Adrienne Greenblatt’s glasswork installations occupy several corners of the gallery. The pieces offer multisensorial references to the human body, alchemy, medieval weaponry and esotericism through the use of hair, metal gates and glass. Each glossy surface draws attention to how sunlight reflects and refracts around the exhibition space. The ghostly materiality of each one urges the viewers to embrace their spiritual and historical vivacity. They welcome the presence of artifacts with historical characteristics and essence in the modern space of the gallery.
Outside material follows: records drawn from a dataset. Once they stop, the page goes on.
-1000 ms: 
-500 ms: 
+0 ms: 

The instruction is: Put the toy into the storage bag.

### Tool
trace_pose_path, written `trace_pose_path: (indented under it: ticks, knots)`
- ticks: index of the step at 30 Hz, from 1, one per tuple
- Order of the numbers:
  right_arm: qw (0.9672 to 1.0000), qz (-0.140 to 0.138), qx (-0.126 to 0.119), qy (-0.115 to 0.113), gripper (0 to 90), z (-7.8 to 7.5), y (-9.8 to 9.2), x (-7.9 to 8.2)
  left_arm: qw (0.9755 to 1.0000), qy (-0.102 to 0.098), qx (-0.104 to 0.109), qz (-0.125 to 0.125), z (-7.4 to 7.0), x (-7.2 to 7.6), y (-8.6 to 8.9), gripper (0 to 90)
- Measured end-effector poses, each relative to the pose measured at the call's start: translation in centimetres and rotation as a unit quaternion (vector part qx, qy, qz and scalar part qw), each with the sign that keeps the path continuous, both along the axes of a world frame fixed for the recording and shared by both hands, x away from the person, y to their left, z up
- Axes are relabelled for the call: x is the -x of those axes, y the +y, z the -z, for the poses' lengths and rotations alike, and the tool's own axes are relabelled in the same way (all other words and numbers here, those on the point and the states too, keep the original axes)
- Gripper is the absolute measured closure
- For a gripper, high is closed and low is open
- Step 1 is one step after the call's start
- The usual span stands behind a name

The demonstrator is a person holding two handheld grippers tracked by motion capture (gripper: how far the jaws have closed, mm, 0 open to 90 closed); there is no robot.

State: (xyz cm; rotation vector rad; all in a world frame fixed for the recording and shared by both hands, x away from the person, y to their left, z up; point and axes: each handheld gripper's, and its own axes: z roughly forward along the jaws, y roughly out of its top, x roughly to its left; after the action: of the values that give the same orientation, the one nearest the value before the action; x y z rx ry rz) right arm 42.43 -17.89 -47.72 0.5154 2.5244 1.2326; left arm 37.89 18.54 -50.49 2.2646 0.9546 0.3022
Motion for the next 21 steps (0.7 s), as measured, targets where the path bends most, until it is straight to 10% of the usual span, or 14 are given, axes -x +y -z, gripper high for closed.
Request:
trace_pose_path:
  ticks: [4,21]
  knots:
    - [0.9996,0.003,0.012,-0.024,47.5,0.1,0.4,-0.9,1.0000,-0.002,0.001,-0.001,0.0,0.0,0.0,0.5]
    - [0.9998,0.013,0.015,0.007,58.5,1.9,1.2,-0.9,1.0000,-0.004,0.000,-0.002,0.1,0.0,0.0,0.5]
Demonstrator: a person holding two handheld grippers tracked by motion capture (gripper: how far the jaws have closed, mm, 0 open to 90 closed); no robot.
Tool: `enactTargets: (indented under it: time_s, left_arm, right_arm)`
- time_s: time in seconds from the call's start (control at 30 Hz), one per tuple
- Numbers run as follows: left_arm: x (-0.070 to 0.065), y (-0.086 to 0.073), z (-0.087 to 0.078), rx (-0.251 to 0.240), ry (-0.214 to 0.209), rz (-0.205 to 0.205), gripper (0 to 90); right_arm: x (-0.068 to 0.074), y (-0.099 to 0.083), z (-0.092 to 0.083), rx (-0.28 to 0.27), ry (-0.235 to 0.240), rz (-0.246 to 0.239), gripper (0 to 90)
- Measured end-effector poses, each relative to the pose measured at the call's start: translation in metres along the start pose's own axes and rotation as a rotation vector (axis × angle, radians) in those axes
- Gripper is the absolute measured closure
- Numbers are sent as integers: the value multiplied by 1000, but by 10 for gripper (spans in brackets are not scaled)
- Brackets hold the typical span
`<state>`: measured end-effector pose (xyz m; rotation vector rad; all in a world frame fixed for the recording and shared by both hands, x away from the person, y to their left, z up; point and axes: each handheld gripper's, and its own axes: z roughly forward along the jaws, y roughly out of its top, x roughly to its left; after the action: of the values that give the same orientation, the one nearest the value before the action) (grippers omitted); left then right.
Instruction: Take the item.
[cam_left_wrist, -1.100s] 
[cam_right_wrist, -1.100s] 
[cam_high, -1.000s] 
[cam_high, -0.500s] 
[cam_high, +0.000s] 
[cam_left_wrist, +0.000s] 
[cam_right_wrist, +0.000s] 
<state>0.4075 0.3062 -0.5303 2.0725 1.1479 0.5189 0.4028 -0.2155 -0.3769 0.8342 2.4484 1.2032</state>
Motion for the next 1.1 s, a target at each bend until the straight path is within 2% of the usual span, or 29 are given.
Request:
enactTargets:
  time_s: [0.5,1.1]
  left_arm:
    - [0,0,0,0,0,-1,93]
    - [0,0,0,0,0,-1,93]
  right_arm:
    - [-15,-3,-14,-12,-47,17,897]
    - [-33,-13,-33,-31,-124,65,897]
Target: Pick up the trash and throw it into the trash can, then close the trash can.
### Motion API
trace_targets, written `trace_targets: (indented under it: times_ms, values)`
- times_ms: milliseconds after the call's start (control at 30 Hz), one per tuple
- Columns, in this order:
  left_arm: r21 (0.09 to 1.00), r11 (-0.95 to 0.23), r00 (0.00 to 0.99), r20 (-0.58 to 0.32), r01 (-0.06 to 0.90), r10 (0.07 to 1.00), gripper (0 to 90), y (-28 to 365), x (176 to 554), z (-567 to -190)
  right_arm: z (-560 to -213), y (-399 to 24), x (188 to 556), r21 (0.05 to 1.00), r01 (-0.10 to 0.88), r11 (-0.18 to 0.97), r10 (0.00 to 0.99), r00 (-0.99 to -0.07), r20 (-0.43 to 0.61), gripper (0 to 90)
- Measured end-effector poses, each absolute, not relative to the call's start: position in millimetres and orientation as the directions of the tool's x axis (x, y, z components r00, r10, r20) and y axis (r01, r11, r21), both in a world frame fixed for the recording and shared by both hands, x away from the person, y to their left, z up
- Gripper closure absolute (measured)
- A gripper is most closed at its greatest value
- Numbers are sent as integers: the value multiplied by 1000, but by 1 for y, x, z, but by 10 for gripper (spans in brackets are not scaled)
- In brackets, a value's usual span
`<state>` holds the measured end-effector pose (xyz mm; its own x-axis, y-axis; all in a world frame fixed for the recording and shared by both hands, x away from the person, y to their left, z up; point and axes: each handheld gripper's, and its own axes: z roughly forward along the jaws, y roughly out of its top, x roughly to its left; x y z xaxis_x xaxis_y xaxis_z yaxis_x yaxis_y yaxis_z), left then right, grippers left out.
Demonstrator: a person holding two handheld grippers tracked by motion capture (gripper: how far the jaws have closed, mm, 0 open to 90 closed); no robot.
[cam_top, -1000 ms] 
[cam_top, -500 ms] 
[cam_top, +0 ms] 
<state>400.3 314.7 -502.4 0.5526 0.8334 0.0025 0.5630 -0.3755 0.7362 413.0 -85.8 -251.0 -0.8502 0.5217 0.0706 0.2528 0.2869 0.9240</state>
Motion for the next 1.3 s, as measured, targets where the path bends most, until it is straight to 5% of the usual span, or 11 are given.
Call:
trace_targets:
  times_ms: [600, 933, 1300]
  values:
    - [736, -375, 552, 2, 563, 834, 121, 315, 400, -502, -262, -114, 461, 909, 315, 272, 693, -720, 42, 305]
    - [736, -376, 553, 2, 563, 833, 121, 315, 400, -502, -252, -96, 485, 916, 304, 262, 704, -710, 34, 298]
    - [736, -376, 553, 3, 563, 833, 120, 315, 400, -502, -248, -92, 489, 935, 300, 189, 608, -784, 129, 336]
Dante Guthrie’s metal works are infused with the illusion of gothic architecture and storytelling through his combination of traditional atelier process and modern technologies. His metallic and abstracted architectural façades and frames are copiously detailed but open to interpretation in terms of conceptual vision—the frames can be interpreted as a depiction of a fantastical world, a futuristic prophecy, a medieval illusion, a talisman or a symbolic illustration of a spiritual practice.
As for Anjali Kasturi’s paintings, their use of desaturated and washed-like colors, foggy depiction of space and mysterious representation of objects and landscapes convey a sense of fantasticality and fear of the unknown. The pieces invite us into the happenings and to explore the sensational atmosphere—to smell and feel the fog or the breeze. They allow the viewer to perceive the works in relation to their personal experience and capacity, focusing on the individual connection and interpretation of the space of the works. Each painting portrays an imaginary universe, a symbolic representation of an event or a dream traced back to an individual experience.
Throughout the exhibition, the various materials used in the works resemble distinct feelings and conversations that emphasize the relationship between the artists, their materials and their spiritual practices.
Looking at the venue of the exhibition itself, a studio apartment, offers visitors a sense of community and movement. The continuity of the exhibition into the living space connects the works in the gallery and personal belongings. We do not necessarily know where the exhibition starts and where it ends, challenging the definition of a public space and public display. “A Coin on a Tongue” will be on view until Oct. 28.